==== Material provided ====
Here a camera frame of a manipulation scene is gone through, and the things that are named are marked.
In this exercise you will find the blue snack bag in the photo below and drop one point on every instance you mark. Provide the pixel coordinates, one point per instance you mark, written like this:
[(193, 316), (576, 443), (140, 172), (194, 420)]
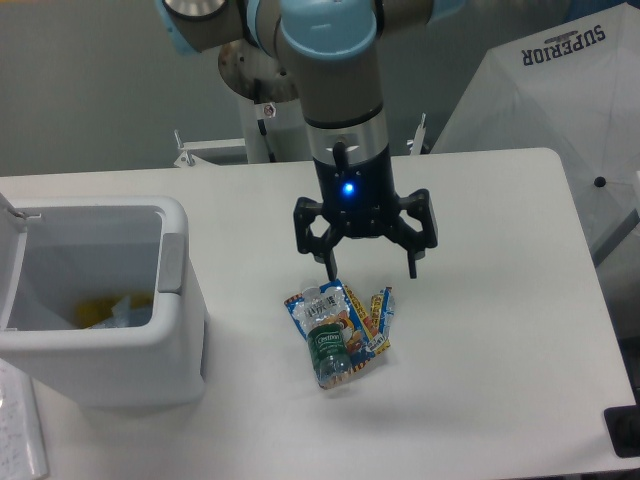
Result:
[(294, 309)]

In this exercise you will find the yellow trash inside can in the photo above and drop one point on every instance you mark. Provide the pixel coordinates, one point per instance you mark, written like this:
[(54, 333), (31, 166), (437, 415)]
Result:
[(119, 311)]

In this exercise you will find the white Superior umbrella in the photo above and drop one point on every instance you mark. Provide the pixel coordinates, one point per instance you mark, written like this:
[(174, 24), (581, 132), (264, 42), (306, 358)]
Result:
[(573, 89)]

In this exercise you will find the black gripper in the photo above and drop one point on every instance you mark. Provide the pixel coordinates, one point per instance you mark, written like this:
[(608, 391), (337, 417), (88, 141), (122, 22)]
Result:
[(360, 202)]

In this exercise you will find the white plastic trash can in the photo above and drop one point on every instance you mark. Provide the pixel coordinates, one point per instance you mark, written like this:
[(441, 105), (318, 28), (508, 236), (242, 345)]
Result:
[(58, 252)]

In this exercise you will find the paper sheet in plastic sleeve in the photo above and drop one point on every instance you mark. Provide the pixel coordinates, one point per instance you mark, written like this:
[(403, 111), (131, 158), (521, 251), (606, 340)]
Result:
[(23, 454)]

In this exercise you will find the yellow orange snack wrapper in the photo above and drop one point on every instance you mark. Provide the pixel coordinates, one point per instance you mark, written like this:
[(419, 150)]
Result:
[(371, 324)]

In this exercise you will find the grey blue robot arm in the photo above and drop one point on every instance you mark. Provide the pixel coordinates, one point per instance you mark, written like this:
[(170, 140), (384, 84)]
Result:
[(328, 48)]

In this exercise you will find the crushed green label plastic bottle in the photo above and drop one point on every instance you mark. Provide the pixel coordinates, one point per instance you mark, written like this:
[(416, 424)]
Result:
[(322, 313)]

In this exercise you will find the black device at table edge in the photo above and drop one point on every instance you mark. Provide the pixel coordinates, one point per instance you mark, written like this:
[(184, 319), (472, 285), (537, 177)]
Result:
[(623, 426)]

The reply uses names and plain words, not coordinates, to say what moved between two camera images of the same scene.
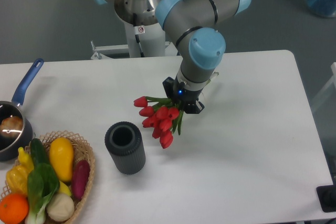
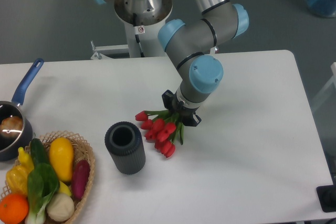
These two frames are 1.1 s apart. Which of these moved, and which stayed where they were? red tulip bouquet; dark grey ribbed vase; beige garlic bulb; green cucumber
Moved: red tulip bouquet
Stayed: beige garlic bulb; dark grey ribbed vase; green cucumber
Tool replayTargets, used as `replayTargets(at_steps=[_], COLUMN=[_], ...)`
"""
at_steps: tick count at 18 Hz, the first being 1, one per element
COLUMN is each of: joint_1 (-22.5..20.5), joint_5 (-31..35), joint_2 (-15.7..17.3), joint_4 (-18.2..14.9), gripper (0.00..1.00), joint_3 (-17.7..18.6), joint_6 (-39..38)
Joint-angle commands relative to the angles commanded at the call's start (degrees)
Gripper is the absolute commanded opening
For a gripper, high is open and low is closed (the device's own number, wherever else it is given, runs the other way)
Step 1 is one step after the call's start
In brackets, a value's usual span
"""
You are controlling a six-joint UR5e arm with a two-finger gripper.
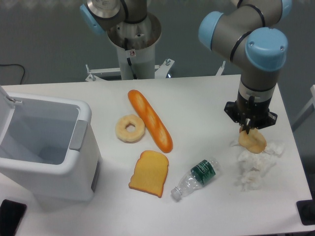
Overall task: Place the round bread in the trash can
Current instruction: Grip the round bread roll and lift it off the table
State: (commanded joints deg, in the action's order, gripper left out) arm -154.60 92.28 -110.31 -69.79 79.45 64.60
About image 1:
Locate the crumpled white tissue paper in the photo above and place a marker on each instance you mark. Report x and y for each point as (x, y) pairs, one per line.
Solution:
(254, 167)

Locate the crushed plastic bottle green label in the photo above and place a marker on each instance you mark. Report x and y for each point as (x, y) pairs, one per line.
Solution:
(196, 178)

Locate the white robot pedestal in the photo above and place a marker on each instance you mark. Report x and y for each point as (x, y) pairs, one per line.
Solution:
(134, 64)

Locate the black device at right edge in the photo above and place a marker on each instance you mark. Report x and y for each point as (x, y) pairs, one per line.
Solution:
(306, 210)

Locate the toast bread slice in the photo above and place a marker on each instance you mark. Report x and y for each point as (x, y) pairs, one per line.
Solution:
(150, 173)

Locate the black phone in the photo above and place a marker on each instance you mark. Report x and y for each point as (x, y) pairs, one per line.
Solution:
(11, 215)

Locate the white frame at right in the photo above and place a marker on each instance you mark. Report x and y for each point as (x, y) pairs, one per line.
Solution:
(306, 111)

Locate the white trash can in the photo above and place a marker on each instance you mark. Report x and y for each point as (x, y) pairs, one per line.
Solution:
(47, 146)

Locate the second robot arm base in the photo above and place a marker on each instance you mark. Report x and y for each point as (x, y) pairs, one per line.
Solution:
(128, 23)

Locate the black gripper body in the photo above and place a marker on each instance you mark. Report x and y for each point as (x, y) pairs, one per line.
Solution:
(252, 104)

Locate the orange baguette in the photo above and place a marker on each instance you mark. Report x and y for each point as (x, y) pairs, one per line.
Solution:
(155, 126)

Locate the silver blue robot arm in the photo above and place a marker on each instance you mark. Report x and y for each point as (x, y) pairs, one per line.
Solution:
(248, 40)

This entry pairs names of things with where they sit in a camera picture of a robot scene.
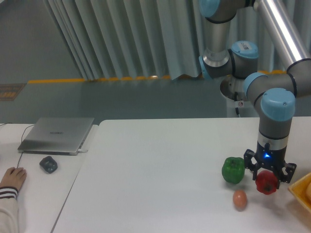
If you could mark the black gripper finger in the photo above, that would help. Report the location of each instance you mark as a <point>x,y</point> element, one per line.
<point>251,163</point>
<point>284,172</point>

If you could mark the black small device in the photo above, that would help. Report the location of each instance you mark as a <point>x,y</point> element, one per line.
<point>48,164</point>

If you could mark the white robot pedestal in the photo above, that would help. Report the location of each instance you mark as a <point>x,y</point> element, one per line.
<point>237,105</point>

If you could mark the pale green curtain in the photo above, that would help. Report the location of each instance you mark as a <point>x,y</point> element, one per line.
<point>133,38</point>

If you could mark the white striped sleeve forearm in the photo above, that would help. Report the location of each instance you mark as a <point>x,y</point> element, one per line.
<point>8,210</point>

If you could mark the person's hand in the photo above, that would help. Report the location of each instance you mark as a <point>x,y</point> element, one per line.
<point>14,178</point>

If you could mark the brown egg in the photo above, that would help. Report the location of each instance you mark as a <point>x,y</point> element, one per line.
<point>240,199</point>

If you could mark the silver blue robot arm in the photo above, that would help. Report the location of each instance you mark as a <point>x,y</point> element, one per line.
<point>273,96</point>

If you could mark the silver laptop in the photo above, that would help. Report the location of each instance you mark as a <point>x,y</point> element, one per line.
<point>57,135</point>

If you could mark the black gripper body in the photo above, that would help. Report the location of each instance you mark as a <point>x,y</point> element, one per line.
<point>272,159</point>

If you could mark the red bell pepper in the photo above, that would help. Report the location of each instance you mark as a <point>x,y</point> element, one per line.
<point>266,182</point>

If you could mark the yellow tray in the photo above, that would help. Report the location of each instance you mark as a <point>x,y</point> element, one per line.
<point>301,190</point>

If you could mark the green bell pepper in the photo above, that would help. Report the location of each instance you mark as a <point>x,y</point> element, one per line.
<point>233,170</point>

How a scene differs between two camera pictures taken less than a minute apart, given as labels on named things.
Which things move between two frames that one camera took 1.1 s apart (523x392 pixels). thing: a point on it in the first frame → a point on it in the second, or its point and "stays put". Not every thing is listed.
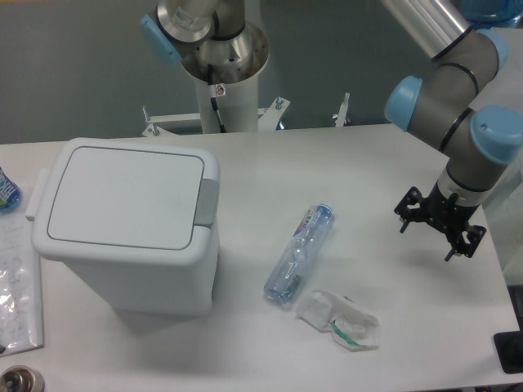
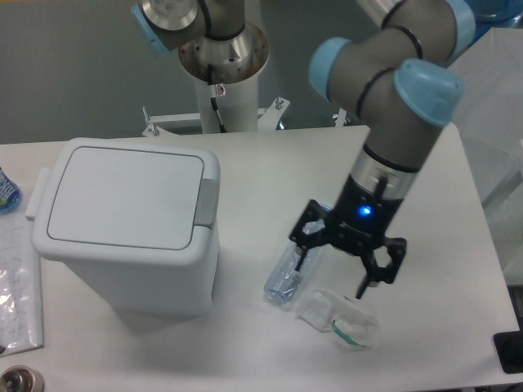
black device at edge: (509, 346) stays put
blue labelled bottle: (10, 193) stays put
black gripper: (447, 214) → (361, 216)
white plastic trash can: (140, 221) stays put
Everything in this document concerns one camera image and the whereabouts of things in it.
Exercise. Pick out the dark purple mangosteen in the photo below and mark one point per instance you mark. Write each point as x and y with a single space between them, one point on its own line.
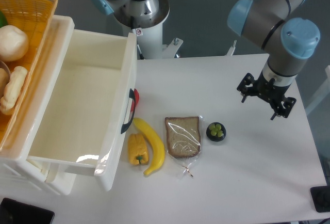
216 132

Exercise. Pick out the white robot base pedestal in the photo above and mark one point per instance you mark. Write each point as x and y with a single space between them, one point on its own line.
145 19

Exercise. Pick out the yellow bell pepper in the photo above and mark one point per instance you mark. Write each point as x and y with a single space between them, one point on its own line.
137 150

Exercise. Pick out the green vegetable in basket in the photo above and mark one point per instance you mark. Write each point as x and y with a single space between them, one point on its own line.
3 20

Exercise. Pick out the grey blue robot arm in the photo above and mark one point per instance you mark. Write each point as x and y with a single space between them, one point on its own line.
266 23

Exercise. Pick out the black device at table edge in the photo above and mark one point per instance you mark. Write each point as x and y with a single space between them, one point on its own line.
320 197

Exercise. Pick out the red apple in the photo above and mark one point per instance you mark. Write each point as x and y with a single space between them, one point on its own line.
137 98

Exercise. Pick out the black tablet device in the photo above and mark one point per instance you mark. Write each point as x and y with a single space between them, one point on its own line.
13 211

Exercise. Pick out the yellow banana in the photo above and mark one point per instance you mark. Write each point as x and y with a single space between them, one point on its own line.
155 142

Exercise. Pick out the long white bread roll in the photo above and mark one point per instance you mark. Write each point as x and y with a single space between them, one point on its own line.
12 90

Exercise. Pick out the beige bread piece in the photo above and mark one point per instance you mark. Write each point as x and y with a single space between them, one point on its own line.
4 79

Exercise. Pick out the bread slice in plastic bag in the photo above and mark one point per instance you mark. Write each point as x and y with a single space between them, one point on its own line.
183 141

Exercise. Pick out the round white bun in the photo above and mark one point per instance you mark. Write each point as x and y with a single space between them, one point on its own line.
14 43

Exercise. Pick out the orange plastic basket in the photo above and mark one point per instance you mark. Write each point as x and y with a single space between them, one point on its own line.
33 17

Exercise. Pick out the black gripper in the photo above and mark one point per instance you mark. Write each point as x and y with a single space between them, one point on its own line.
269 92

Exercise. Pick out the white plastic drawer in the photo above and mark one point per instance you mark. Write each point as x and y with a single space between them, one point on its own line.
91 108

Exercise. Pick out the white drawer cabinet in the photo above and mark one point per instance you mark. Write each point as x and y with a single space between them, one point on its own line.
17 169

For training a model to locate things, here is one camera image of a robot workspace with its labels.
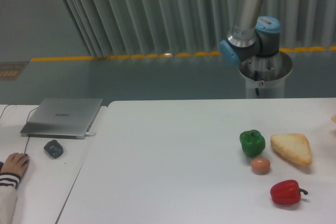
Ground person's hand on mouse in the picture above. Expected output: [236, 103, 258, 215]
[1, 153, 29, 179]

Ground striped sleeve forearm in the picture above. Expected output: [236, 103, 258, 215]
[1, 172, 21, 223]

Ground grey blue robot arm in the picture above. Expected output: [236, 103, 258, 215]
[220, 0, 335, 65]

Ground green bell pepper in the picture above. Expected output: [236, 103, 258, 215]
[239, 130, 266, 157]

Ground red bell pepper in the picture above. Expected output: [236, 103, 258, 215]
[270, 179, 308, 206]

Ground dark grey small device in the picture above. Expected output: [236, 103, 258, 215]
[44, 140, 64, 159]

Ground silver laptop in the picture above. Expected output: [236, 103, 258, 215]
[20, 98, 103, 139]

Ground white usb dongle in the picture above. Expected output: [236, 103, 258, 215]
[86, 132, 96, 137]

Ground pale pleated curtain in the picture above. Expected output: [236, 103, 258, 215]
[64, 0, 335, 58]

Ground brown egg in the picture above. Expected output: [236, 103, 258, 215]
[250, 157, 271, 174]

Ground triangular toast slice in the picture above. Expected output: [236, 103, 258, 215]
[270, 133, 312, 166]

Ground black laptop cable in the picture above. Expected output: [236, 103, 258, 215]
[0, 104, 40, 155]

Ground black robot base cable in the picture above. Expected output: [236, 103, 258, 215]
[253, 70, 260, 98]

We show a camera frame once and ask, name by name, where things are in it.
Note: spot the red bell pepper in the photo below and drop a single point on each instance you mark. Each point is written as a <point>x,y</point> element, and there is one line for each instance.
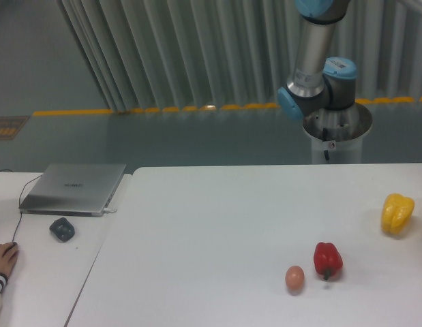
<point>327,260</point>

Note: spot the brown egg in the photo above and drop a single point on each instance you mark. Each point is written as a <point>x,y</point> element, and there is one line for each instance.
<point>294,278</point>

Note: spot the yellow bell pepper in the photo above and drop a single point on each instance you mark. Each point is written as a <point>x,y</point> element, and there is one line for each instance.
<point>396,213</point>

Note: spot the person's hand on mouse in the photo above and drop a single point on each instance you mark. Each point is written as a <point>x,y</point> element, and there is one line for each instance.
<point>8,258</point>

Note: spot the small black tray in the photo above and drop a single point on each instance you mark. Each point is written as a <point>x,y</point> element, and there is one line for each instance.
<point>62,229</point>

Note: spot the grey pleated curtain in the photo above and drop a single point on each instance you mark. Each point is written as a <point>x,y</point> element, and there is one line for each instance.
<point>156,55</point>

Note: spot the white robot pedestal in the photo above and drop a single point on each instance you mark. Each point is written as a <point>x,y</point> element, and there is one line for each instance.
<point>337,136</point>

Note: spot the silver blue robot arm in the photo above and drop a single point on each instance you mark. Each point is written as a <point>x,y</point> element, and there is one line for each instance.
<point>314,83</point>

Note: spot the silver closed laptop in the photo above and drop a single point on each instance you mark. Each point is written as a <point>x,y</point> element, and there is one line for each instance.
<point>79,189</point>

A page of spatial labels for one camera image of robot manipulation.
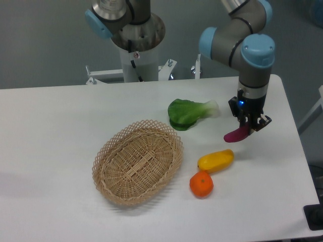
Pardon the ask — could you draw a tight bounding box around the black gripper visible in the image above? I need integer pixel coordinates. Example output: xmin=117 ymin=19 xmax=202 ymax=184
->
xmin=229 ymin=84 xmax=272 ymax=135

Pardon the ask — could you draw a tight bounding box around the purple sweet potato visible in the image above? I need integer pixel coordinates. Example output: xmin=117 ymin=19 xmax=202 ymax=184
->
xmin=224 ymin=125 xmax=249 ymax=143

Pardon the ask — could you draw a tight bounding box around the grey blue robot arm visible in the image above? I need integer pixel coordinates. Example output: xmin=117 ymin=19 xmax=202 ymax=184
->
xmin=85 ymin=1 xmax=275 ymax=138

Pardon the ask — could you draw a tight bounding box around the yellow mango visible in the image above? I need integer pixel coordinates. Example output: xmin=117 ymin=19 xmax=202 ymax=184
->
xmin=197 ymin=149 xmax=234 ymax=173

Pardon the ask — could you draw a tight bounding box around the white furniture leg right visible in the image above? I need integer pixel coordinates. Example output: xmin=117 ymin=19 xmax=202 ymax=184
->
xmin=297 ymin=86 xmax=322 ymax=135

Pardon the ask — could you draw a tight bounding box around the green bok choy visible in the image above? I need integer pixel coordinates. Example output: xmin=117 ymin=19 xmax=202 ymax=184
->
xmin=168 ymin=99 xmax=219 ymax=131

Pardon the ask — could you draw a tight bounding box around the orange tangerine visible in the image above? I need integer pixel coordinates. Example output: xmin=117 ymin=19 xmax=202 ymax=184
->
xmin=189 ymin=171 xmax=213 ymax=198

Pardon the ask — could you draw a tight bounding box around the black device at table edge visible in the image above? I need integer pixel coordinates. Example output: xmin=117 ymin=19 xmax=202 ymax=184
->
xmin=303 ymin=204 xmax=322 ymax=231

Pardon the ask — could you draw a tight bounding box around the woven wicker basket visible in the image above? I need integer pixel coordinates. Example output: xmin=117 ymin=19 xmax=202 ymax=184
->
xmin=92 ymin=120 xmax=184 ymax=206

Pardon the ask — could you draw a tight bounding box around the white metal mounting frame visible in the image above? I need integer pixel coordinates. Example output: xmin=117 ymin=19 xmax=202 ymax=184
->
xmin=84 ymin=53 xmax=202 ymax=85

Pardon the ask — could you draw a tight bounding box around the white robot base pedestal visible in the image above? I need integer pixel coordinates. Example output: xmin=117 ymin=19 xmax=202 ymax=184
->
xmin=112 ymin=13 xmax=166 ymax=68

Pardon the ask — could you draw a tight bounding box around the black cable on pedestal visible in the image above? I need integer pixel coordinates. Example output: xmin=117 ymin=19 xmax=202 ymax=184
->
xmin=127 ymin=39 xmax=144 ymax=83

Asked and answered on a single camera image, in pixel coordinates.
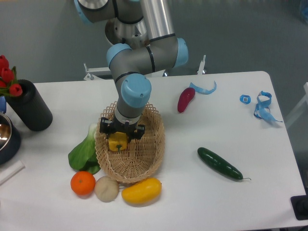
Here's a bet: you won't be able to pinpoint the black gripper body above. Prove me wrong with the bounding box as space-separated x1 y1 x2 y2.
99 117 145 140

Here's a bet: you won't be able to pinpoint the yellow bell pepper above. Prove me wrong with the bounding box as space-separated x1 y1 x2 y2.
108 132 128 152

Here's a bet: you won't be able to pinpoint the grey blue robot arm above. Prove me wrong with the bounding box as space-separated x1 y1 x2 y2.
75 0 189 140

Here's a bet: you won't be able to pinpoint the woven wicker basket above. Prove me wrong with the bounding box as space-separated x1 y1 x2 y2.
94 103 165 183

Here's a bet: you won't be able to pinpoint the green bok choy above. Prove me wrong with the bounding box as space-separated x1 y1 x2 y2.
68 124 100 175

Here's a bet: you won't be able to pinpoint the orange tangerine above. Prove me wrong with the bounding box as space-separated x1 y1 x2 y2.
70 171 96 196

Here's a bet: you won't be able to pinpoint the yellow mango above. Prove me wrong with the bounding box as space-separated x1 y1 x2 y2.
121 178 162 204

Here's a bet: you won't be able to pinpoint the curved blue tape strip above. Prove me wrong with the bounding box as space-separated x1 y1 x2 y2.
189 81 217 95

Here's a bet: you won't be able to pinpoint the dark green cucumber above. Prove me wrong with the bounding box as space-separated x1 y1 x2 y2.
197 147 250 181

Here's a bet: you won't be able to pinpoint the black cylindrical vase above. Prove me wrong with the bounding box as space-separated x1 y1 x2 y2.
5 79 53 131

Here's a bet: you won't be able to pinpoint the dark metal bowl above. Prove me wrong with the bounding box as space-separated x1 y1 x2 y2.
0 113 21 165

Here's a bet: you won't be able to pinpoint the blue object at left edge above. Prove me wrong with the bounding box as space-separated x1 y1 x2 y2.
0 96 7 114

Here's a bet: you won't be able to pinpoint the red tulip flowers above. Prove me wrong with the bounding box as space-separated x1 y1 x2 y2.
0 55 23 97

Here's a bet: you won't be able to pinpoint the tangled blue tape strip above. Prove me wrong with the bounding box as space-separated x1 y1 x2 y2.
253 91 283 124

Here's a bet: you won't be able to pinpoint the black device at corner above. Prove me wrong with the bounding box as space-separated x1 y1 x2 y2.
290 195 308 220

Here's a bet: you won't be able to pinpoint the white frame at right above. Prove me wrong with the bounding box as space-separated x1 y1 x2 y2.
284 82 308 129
====
→ **Exercise brief**
Only lines holding the word "trash" belong in the answer; copy all of them from the records.

→ **Exercise response**
In this exercise you will find the yellow trash inside can in the photo above and drop one point on every instance you mark. Provide the pixel coordinates, one point per instance you mark, written like this:
In this exercise you will find the white plastic trash can in the photo above and drop one point on every instance you mark. Provide the pixel coordinates, one point per instance you mark, written like this:
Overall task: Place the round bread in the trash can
Locate the white trash can in the photo above and place a marker on each instance you mark. Report x and y for each point as (x, y) pairs, one per line.
white plastic trash can: (140, 221) stays put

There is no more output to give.